* [Task statement]: Please give an exact copy of every line from the one holding "the green toy" through the final line of the records below.

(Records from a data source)
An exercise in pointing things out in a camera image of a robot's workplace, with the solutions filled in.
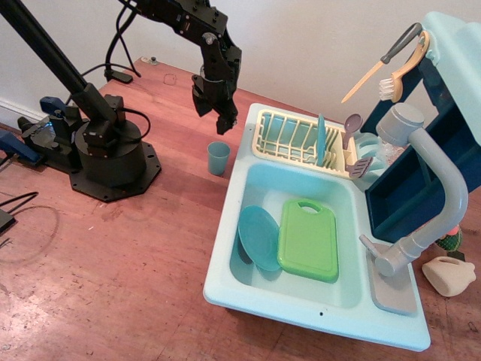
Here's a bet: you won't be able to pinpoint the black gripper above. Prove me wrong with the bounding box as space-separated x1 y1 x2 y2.
192 32 242 135

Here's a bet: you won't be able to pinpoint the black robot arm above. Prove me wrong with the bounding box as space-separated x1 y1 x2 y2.
1 1 242 135

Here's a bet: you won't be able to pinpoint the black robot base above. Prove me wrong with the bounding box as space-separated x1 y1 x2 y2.
69 125 162 202

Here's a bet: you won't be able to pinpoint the blue plastic cup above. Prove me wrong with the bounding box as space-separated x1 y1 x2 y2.
207 141 231 175

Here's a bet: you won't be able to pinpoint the teal plate in sink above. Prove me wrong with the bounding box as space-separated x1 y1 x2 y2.
237 205 280 272

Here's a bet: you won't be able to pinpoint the light blue toy sink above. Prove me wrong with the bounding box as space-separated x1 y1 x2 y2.
204 104 431 351

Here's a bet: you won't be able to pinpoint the cream dish rack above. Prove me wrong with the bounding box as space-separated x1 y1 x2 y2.
252 108 358 179

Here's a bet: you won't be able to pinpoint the teal plate in rack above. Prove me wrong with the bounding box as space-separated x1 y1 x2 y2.
316 114 326 166

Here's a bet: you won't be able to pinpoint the purple toy spoon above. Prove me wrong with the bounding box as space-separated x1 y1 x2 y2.
343 114 363 150

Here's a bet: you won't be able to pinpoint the purple toy spatula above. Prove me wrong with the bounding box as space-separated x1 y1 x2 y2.
345 156 374 179

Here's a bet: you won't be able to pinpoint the light blue stacked dishes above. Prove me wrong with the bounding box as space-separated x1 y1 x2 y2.
355 133 387 173

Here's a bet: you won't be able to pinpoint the green cutting board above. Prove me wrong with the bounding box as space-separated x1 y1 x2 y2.
277 199 339 283

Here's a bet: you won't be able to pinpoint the blue clamp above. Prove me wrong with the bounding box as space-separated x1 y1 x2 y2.
1 96 86 172

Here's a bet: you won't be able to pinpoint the yellow dish brush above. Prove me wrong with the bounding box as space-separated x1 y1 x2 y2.
380 30 430 103

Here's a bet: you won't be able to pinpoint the grey toy faucet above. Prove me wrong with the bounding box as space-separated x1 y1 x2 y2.
361 103 468 277

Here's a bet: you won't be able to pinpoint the dark blue toy shelf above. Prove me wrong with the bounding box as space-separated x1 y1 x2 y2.
365 59 480 243

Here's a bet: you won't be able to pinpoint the green toy vegetable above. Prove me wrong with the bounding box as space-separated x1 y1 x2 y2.
435 225 463 252

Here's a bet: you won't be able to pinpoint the beige toy jug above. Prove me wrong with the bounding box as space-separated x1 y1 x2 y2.
422 256 476 297

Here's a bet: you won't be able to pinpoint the black cable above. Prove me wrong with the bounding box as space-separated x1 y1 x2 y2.
78 0 142 84

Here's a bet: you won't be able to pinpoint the toy knife grey handle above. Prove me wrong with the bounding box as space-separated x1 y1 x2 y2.
341 23 422 103

* [Result below]:
Here's a bet: you won't be able to pinpoint the green toy vegetable above. Prove me wrong with the bounding box as space-separated x1 y1 x2 y2.
435 225 463 252

Here's a bet: you won't be able to pinpoint the beige toy jug above. Prove me wrong with the bounding box as space-separated x1 y1 x2 y2.
422 256 476 297

Here's a bet: you won't be able to pinpoint the black cable above. Prove me wrong with the bounding box as space-separated x1 y1 x2 y2.
78 0 142 84

Here's a bet: you won't be able to pinpoint the toy knife grey handle above. Prove me wrong with the bounding box as space-separated x1 y1 x2 y2.
341 23 422 103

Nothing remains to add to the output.